Hoje, a conceituação é usada de forma pejorativa para designar os financistas e agentes pouco escrupulosos de negócios. Considera-se publicano, por plano de conveniência, aquela criatura que ainda se mantém acentuadamente envolvida em um processo de retirar o que ele pode do agrupamento em torno. Isso mesmo, tirar no sentido de prejudicar, define os vários ângulos que são trabalhados com esse sistema de tirar dos outros segundo a posição em que se encontre. Ele não se abre, mantém-se praticamente em uma sistemática vampirista ou de parasitismo.

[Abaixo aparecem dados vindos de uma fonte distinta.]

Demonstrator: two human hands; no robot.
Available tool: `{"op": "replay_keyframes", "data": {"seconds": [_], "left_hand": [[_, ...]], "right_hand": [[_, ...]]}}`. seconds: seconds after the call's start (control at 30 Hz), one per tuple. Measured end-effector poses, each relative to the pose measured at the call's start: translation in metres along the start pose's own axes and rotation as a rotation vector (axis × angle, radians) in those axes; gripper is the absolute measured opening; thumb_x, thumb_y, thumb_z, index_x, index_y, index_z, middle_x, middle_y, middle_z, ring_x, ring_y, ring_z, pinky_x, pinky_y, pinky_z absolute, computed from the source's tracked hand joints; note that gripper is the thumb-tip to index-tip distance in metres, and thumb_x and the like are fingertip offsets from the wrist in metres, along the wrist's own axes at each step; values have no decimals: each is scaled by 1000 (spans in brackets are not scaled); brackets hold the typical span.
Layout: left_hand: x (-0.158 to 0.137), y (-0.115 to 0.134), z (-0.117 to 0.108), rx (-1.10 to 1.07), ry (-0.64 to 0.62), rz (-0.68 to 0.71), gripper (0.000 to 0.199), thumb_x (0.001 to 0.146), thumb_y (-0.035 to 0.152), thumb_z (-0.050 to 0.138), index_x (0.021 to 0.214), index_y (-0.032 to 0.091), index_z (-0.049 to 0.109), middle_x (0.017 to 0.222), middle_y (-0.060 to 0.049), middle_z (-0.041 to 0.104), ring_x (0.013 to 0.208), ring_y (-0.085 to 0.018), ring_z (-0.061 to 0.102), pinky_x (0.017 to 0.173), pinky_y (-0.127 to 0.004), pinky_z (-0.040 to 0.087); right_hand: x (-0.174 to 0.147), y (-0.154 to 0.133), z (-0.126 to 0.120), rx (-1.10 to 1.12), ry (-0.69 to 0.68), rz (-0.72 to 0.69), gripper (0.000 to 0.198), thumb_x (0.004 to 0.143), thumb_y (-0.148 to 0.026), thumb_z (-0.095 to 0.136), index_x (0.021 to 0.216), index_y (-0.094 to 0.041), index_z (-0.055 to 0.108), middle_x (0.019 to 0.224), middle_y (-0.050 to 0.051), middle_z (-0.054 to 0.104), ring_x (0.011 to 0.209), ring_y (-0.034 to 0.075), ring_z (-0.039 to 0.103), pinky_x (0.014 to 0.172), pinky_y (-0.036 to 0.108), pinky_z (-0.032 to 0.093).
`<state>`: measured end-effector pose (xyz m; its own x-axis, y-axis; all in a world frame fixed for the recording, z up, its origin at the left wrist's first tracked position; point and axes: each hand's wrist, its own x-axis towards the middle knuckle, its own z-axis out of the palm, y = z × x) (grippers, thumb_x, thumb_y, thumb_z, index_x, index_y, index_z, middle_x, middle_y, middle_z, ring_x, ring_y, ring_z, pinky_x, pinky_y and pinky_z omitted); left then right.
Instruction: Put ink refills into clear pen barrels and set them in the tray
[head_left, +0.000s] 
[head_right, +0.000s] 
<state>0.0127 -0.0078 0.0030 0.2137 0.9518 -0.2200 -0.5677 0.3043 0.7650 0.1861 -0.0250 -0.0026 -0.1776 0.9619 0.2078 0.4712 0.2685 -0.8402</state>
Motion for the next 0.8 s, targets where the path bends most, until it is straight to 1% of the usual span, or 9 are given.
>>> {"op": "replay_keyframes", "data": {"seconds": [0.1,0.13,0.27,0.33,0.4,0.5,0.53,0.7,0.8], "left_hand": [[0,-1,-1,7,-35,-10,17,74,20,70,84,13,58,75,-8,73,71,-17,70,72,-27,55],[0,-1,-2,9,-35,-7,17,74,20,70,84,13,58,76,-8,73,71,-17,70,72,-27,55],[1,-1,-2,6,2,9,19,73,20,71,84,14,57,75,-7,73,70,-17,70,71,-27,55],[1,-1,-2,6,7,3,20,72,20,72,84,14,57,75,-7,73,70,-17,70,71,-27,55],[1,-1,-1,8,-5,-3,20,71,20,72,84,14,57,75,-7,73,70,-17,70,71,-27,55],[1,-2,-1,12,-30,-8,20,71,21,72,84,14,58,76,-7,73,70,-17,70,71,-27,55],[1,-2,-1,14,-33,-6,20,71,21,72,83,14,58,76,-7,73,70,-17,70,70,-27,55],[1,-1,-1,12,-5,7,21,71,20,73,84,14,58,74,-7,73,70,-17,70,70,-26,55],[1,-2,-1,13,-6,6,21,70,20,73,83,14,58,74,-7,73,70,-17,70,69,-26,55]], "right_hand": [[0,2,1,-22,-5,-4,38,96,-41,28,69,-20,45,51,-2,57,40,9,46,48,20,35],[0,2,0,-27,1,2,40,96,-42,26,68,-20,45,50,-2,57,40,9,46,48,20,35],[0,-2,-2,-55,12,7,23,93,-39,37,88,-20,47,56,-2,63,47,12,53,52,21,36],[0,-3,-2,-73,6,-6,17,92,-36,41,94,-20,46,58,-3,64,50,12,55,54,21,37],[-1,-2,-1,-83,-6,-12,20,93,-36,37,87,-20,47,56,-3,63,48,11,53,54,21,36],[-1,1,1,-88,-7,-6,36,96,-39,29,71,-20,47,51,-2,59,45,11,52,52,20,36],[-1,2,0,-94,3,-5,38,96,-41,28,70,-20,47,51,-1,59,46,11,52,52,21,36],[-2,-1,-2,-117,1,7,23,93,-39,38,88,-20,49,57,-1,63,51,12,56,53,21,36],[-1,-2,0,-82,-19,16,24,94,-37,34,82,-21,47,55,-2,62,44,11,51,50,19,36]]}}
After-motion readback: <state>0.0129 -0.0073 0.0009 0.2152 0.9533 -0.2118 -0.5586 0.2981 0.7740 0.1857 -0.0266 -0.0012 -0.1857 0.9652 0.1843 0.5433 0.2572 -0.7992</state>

E notamos que em todo o evangelho personagens e ambientes chegam até nós dando-nos condições de identificá-los ou não como pontos de nossa personalidade, ou regiões de nosso campo psíquico e estados de espírito. Todos os personagens dos textos bíblicos chegam-nos hoje, ainda se encontram dentro da gente, de forma que podemos revivê-los e até mesmo dar-lhes campo para que operem novamente a partir de nossa intimidade. Porque evangelho é algo do presente, é mensagem imortal direcionada ao espírito, e esses personagens apresentam certas insinuações dentro de nós próprios.

Falamos de Zaqueu e começamos a notar que o publicano de Jericó não representa apenas um elemento passivo que acolheu a bondade do mestre. Ele, por outro lado, demonstra a atitude renovadora do espírito imortal, que se desprende dos laços da retaguarda escravizante para os planos felizes da vida maior.

Basta lembrar que, diverso do jovem rico, que não aceitou o chamamento de Jesus, que perguntou e em seguida se esquivou, Zaqueu não precisou ser chamado, ele mesmo apresentou-se. Logo, Zaqueu, sem dúvida, somos nós hoje, vemos em sua história a nossa própria sempre que damos um passo à frente.

E ele exercia a chefia, não era apenas um publicano, mas o chefe deles, o que evidencia o alcance de sua decisão e os obstáculos que precisaria vencer na busca da meta que almejava. O termo varão vem definir o processo racional do indivíduo.